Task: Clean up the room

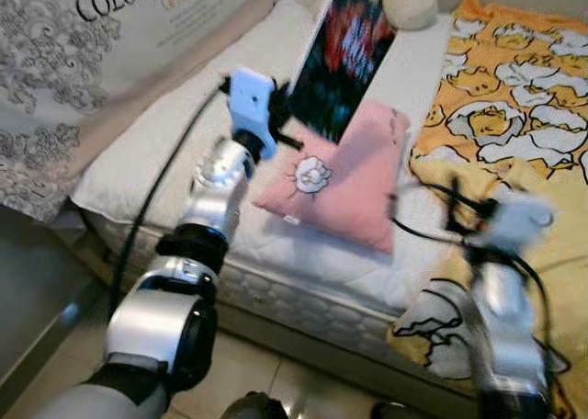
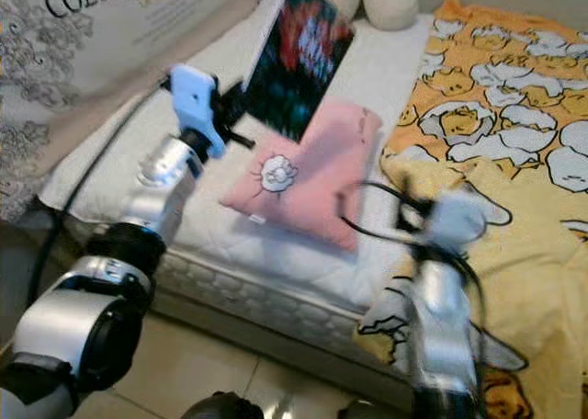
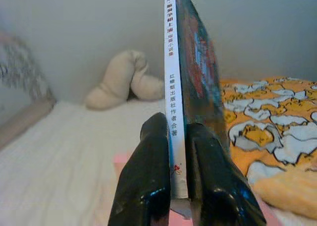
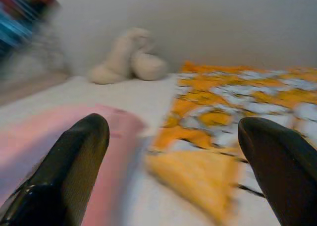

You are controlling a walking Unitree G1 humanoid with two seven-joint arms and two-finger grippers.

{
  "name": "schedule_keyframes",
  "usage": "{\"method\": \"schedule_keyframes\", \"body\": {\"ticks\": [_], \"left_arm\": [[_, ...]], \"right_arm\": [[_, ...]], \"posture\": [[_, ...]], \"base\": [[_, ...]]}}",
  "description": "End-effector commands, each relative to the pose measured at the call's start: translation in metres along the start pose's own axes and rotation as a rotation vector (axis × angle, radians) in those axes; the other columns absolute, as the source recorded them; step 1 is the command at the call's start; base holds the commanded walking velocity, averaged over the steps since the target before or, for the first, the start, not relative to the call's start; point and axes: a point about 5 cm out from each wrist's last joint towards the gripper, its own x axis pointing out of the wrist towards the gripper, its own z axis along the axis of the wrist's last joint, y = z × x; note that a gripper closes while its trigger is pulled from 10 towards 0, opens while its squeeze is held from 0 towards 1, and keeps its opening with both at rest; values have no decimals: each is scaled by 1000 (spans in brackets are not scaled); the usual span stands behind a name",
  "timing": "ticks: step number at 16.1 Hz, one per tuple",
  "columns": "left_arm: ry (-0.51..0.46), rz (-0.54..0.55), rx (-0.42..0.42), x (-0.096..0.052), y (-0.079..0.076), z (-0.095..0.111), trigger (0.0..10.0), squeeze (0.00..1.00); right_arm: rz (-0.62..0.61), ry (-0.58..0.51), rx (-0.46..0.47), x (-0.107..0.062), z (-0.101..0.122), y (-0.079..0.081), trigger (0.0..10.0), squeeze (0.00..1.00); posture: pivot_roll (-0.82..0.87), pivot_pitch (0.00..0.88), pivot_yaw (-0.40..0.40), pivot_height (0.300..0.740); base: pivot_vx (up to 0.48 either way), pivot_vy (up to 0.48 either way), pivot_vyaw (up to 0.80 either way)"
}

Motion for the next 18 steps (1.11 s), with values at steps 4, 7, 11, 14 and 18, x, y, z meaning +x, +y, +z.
{"method": "schedule_keyframes", "body": {"ticks": [4, 7, 11, 14, 18], "left_arm": [[69, 47, -19, -8, -1, -21, 10000, 0], [68, 61, -24, -6, 1, -19, 10000, 0], [71, 69, -24, -6, 0, -21, 10000, 0], [99, 114, 9, -10, 0, -28, 10000, 0], [106, 62, -22, -13, -11, -36, 10000, 0]], "right_arm": [[6, 16, 1, 3, -2, -10, 10000, 0], [12, 34, -1, -1, -10, -10, 10000, 0], [54, 37, -13, 1, -12, -2, 10000, 0], [60, 43, -14, 1, -16, -1, 10000, 0], [61, 56, -10, -6, -22, 3, 10000, 0]], "posture": [[-93, 0, 75, 740], [-93, 0, 77, 740], [-73, 0, 70, 740], [-63, 0, 64, 740], [-73, 0, 70, 740]], "base": [[0, 480, 0], [0, 480, 0], [0, 480, 0], [0, 160, 0], [358, 0, 0]]}}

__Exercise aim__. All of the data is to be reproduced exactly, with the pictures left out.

__Response to this exercise__.
Task: Clean up the room


You are controlling a walking Unitree G1 humanoid with two seven-joint arms and two-finger grippers.

{
  "name": "schedule_keyframes",
  "usage": "{\"method\": \"schedule_keyframes\", \"body\": {\"ticks\": [_], \"left_arm\": [[_, ...]], \"right_arm\": [[_, ...]], \"posture\": [[_, ...]], \"base\": [[_, ...]]}}",
  "description": "End-effector commands, each relative to the pose measured at the call's start: translation in metres along the start pose's own axes and rotation as a rotation vector (axis × angle, radians) in those axes; the other columns absolute, as the source recorded them; step 1 is the command at the call's start; base holds the commanded walking velocity, averaged over the steps since the target before or, for the first, the start, not relative to the call's start; point and axes: a point about 5 cm out from each wrist's last joint towards the gripper, its own x axis pointing out of the wrist towards the gripper, its own z axis along the axis of the wrist's last joint, y = z × x; note that a gripper closes while its trigger is pulled from 10 towards 0, opens while its squeeze is held from 0 towards 1, and keeps its opening with both at rest; values have no decimals: each is scaled by 1000 (spans in brackets are not scaled); the usual span stands behind a name",
  "timing": "ticks: step number at 16.1 Hz, one per tuple",
  "columns": "left_arm: ry (-0.51..0.46), rz (-0.54..0.55), rx (-0.42..0.42), x (-0.096..0.052), y (-0.079..0.076), z (-0.095..0.111), trigger (0.0..10.0), squeeze (0.00..1.00); right_arm: rz (-0.62..0.61), ry (-0.58..0.51), rx (-0.46..0.47), x (-0.107..0.062), z (-0.101..0.122), y (-0.079..0.081), trigger (0.0..10.0), squeeze (0.00..1.00); posture: pivot_roll (-0.82..0.87), pivot_pitch (0.00..0.88), pivot_yaw (-0.40..0.40), pivot_height (0.300..0.740); base: pivot_vx (up to 0.48 either way), pivot_vy (up to 0.48 either way), pivot_vyaw (up to 0.80 either way)"
}

Motion for the next 18 steps (1.11 s), with values at steps 4, 7, 11, 14 and 18, x, y, z meaning +x, +y, +z.
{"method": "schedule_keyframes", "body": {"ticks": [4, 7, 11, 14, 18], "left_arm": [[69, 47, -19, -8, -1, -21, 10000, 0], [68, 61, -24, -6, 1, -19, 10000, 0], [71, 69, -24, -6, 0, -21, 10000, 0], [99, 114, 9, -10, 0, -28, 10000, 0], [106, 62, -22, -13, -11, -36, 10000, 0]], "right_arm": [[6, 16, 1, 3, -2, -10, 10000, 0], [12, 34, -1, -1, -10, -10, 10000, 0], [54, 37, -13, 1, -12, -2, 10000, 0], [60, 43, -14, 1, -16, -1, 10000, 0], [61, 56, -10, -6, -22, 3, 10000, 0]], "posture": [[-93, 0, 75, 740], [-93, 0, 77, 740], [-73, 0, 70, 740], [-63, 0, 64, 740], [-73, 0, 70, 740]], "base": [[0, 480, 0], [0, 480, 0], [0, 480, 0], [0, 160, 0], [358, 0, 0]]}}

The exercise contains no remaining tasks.